Why does DjEazy keep trolling?
just google for android security issues
So Angry Birds was found on the list of "approved applications"
Hopefully they will get to use Words With Friends!
@DjEazy, zybch, wildkitten and whomever else has questions and needs clarification regarding the mass of misinformation regarding mobile security issues in general. Goto The Open Web Application Security Project (OWASP) https://www.owasp.org, if you really want to know and not just trying to spam the forums with nonsense.
Not with the government it doesn't.I have a friend who is a programmer with a well known company. He gave a demonstration and built a keylogger directly into a well known open source program's executable file. It only took a few minutes and nothing detected it.Sorry, but I still don't want my personal information ever sitting on open source software. The argument that "well open source means more people can find the vulnerabilities and fix it" just doesn't work for me. If that's true security, tell me why we don't make our best weapon systems common knowledge as far as how they work and how they are built? I mean there would be so many more people who could make that weapon system better right? And if the "bad guys" don't hack open source software, surely the "bad guys" won't use the knowledge the blueprints of the weapon systems.And I would really love to see some research to back up your claim that open source OS's that contain sensitive information is more secure than their closed source counterparts.

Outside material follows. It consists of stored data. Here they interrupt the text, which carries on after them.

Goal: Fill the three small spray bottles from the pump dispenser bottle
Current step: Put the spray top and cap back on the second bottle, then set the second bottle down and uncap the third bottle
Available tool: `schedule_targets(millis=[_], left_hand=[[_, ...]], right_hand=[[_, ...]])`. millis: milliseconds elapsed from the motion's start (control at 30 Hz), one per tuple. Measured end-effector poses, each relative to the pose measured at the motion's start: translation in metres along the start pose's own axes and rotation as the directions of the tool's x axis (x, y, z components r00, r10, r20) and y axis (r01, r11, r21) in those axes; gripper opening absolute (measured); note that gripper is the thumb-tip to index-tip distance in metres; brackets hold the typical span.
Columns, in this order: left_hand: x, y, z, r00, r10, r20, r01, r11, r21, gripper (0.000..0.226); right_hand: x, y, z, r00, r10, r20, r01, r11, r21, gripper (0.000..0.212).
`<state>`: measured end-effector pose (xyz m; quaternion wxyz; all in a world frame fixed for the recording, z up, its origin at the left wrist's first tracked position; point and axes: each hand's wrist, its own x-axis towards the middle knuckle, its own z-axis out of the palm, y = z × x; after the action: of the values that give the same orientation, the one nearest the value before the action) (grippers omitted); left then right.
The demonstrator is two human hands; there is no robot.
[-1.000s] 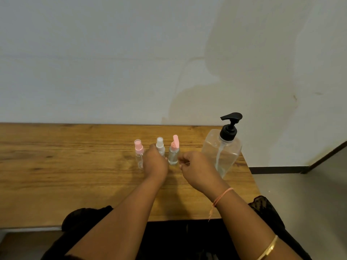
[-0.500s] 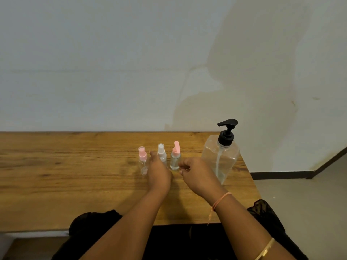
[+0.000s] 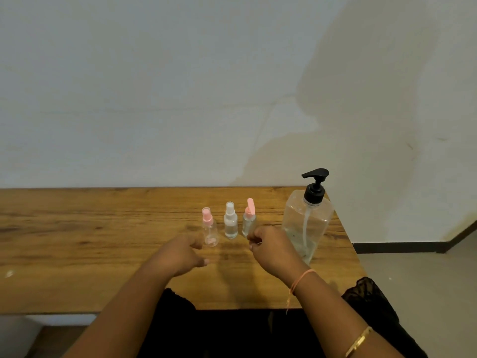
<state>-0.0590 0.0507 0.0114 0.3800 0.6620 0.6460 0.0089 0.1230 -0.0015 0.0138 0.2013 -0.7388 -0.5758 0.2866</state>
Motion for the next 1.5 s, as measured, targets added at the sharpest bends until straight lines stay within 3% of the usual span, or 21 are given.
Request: schedule_targets(millis=[233, 400, 600, 767, 967, 1167, 1333, 1500], left_hand=[[0.024, -0.005, -0.008, 0.987, 0.039, -0.156, -0.077, 0.965, -0.251, 0.080], [0.041, -0.002, 0.000, 0.978, 0.077, -0.194, -0.140, 0.931, -0.337, 0.082], [0.051, 0.001, 0.008, 0.960, 0.139, -0.244, -0.198, 0.950, -0.241, 0.059], [0.045, 0.001, 0.004, 0.965, 0.165, -0.206, -0.205, 0.959, -0.194, 0.048], [0.003, 0.021, 0.004, 0.949, 0.218, -0.229, -0.261, 0.949, -0.175, 0.032], [-0.031, 0.053, 0.037, 0.937, 0.218, -0.275, -0.295, 0.913, -0.282, 0.029], [-0.033, 0.051, 0.051, 0.930, 0.227, -0.289, -0.313, 0.900, -0.304, 0.046], [-0.036, 0.053, 0.051, 0.898, 0.292, -0.329, -0.361, 0.916, -0.172, 0.037]], right_hand=[[0.005, -0.001, 0.005, 0.999, 0.015, 0.035, -0.014, 1.000, -0.006, 0.030], [0.006, 0.001, 0.001, 1.000, 0.003, 0.013, -0.003, 1.000, 0.005, 0.031], [0.007, 0.001, -0.002, 1.000, -0.016, -0.021, 0.017, 0.999, 0.034, 0.029], [0.006, 0.000, 0.000, 0.998, -0.038, -0.048, 0.042, 0.996, 0.085, 0.025], [-0.006, -0.015, -0.002, 0.981, -0.104, -0.163, 0.160, 0.912, 0.379, 0.043], [-0.014, -0.017, -0.006, 0.944, -0.169, -0.285, 0.216, 0.966, 0.143, 0.031], [-0.018, -0.003, -0.012, 0.956, -0.122, -0.268, 0.170, 0.972, 0.165, 0.029], [-0.021, 0.001, -0.004, 0.951, -0.072, -0.300, 0.137, 0.970, 0.203, 0.031]])
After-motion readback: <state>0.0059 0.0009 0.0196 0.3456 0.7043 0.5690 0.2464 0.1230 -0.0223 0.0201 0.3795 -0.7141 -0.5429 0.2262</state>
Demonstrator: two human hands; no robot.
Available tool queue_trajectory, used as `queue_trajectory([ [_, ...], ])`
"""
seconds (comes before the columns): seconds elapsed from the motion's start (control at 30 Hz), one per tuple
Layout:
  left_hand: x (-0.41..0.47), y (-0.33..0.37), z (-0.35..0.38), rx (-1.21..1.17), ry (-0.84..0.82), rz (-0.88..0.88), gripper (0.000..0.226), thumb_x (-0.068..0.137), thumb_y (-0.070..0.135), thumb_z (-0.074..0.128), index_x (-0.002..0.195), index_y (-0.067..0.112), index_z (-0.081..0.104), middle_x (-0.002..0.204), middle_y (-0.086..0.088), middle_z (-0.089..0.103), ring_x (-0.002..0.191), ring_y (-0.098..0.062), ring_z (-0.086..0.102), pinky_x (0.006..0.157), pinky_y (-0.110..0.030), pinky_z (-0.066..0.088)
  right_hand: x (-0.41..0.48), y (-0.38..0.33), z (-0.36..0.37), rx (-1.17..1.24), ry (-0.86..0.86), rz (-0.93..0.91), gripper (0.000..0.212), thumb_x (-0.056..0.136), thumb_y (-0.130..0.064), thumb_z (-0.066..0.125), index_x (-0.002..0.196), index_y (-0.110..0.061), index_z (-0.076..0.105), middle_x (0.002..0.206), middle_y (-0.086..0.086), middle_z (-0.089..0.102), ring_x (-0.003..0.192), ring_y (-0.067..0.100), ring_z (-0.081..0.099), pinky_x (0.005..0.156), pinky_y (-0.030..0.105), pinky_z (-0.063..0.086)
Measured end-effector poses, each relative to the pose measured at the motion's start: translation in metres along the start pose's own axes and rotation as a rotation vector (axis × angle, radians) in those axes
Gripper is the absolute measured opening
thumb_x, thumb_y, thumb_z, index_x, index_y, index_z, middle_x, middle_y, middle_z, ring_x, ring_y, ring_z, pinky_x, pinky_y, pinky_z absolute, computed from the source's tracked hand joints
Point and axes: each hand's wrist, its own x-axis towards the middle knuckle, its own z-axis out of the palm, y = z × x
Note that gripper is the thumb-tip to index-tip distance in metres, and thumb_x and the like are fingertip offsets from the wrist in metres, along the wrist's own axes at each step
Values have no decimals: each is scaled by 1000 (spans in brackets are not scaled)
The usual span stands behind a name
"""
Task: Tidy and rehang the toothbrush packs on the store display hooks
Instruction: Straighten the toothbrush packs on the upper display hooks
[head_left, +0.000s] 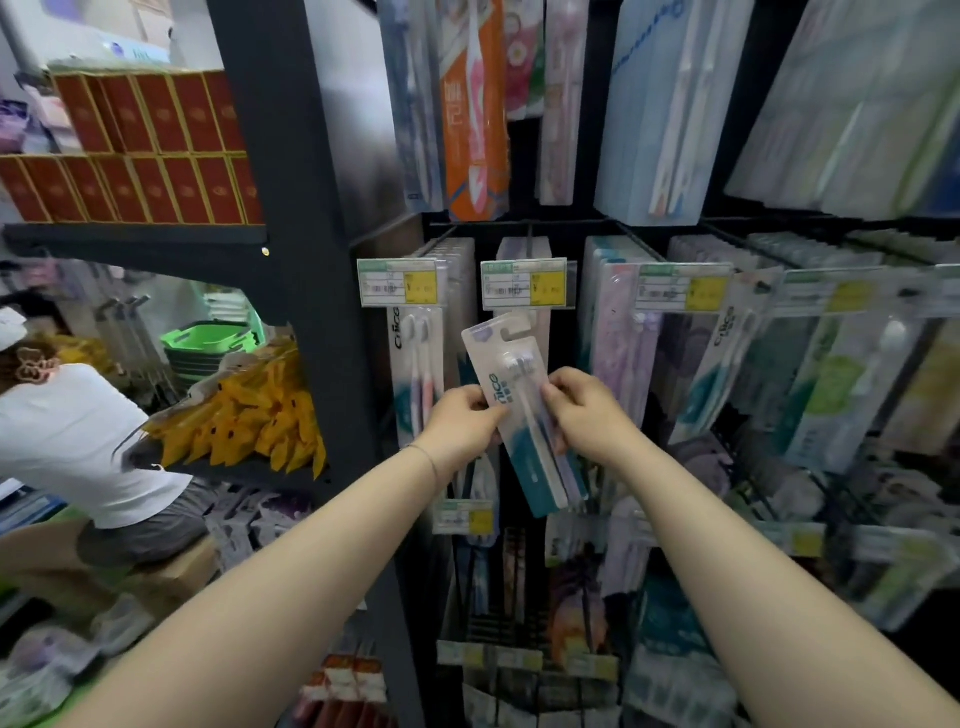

Dear lord, how many key-loggers exist for windows that also go undetected, millions? Also if you don't want your personal information sitting in an open source OS then it's best for you to disconnect from the Internet and return to the stone age because most of it's structure is built on open source OS's. There are tons of research that claim that quite a few open source software is more secure than their closed source counterparts. There are also studies that claim otherwise. But the fact remain that most servers out there use a *nix OS, being Linux the most common.
For starters, what open source about iOS?Secondly why does being open source make it automatically less secure?
iOS is based on OS X which was based (in part) on BSD. All that being said, once a person has physical possesstion of an iOS device it is still pretty easy to crack the security (through the same methods used to jailbreak the device). Of course, Apple doesn't allow sideloading so that don't have the malware issue that Android is plagued with (and why does the DoD not think that is an issue again?)